• **WORK TASK**: All that is wanted is a word-for-word copy of the data from its first line to the line containing "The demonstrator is", both included.

-- -- --

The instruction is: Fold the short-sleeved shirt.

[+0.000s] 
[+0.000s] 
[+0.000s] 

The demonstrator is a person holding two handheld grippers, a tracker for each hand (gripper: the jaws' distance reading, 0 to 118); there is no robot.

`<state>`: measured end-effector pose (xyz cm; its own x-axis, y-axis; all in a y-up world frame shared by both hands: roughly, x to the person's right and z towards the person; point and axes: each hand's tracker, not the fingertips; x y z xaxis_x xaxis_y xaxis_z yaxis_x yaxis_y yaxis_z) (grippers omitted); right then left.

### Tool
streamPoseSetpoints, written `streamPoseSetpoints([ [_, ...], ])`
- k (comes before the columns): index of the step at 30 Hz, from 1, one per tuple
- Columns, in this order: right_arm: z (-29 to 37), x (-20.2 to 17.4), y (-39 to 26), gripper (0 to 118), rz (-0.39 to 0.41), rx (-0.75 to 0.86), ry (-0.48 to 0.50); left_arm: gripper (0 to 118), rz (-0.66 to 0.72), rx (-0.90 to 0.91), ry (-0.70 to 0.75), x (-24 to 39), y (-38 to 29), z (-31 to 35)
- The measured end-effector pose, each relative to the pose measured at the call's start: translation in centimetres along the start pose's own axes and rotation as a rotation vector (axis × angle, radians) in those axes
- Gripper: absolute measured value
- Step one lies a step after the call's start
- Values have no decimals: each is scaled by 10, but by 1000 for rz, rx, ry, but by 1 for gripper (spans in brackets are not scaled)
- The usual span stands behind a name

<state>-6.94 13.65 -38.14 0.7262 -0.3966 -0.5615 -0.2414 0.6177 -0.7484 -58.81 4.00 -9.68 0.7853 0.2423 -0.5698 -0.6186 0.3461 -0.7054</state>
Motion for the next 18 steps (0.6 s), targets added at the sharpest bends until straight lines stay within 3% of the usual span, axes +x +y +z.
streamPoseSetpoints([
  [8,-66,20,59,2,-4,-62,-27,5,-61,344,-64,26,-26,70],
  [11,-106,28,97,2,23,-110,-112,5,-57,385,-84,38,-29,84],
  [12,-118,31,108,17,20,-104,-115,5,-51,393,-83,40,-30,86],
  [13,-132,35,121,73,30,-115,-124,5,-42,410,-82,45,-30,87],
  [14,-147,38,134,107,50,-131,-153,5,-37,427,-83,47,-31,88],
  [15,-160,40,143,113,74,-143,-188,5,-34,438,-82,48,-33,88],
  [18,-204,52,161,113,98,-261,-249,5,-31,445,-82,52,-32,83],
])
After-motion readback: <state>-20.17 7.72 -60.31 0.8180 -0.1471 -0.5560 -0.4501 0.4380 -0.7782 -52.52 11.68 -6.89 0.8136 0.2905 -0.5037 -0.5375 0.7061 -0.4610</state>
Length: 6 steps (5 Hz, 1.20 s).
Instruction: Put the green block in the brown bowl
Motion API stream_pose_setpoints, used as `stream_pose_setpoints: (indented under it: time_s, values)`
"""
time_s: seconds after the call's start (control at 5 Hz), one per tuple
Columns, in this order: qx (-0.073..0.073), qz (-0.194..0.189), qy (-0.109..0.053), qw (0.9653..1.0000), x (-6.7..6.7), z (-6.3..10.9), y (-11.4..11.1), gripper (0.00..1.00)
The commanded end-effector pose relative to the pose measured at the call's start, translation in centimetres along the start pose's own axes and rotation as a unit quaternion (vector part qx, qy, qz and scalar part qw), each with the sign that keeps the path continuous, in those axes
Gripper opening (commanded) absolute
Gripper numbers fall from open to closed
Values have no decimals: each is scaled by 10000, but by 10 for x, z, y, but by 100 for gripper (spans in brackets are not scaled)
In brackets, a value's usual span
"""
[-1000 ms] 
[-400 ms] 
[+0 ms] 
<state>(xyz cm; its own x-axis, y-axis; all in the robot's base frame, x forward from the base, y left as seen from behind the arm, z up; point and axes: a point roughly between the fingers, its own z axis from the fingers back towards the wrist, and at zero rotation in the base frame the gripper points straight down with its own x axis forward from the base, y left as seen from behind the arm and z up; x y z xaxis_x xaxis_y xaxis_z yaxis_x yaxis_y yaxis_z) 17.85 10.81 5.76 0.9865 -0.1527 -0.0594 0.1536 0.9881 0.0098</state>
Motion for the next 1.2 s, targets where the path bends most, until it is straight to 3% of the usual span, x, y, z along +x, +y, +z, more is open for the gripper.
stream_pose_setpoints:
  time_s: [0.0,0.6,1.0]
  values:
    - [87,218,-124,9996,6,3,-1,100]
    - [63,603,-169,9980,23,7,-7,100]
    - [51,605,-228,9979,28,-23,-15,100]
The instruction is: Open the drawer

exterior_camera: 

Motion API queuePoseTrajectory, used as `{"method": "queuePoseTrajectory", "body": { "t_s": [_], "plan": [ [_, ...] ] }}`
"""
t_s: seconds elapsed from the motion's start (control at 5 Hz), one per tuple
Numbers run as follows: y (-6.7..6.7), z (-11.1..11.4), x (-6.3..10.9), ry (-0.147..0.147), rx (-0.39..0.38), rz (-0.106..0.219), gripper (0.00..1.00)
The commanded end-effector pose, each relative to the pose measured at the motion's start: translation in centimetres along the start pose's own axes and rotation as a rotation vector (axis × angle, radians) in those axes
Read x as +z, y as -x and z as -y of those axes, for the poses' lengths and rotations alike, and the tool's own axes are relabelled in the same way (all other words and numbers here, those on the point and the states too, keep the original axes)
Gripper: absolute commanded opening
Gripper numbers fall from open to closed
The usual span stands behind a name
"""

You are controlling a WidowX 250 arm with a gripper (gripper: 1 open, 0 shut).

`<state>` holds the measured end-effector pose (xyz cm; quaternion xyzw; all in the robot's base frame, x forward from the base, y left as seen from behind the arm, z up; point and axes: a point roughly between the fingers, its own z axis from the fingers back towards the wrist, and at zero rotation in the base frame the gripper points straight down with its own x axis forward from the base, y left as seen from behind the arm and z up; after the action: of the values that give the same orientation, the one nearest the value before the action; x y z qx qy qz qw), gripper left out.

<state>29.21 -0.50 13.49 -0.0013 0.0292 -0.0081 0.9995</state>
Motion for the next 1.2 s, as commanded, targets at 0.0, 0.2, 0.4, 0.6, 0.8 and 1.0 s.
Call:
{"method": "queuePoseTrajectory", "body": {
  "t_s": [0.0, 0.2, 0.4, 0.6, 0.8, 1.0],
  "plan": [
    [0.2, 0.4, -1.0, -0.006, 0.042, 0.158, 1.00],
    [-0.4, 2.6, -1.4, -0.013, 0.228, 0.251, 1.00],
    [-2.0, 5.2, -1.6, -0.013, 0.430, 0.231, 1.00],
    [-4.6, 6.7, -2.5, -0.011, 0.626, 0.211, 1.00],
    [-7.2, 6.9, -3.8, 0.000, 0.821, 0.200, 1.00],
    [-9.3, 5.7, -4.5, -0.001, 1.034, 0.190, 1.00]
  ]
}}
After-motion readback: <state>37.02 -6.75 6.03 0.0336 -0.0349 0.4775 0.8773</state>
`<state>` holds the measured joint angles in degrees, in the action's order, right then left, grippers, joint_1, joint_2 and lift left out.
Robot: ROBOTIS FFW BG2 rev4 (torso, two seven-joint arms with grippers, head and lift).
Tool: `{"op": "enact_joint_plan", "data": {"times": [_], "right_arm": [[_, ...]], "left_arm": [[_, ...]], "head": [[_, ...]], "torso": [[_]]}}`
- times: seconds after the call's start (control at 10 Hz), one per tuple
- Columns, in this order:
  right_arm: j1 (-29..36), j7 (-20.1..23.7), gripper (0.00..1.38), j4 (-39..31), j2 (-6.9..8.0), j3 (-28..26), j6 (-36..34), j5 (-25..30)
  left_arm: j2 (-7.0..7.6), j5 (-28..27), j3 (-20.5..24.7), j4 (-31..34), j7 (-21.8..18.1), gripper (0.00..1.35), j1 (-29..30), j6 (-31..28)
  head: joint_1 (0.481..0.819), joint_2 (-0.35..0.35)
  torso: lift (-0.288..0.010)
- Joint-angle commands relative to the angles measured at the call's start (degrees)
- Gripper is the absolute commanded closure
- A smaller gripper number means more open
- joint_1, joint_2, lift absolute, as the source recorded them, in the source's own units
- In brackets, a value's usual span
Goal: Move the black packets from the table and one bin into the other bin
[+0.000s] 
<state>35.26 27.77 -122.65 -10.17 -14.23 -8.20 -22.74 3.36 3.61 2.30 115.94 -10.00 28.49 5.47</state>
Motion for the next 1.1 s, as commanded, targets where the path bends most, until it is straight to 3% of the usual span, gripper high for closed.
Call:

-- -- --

• **YOUR RESPONSE**:
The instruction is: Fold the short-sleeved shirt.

[+0.000s] 
[+0.000s] 
[+0.000s] 

The demonstrator is a person holding two handheld grippers, a tracker for each hand (gripper: the jaws' distance reading, 0 to 118); there is no robot.

Nothing else belongs in this answer.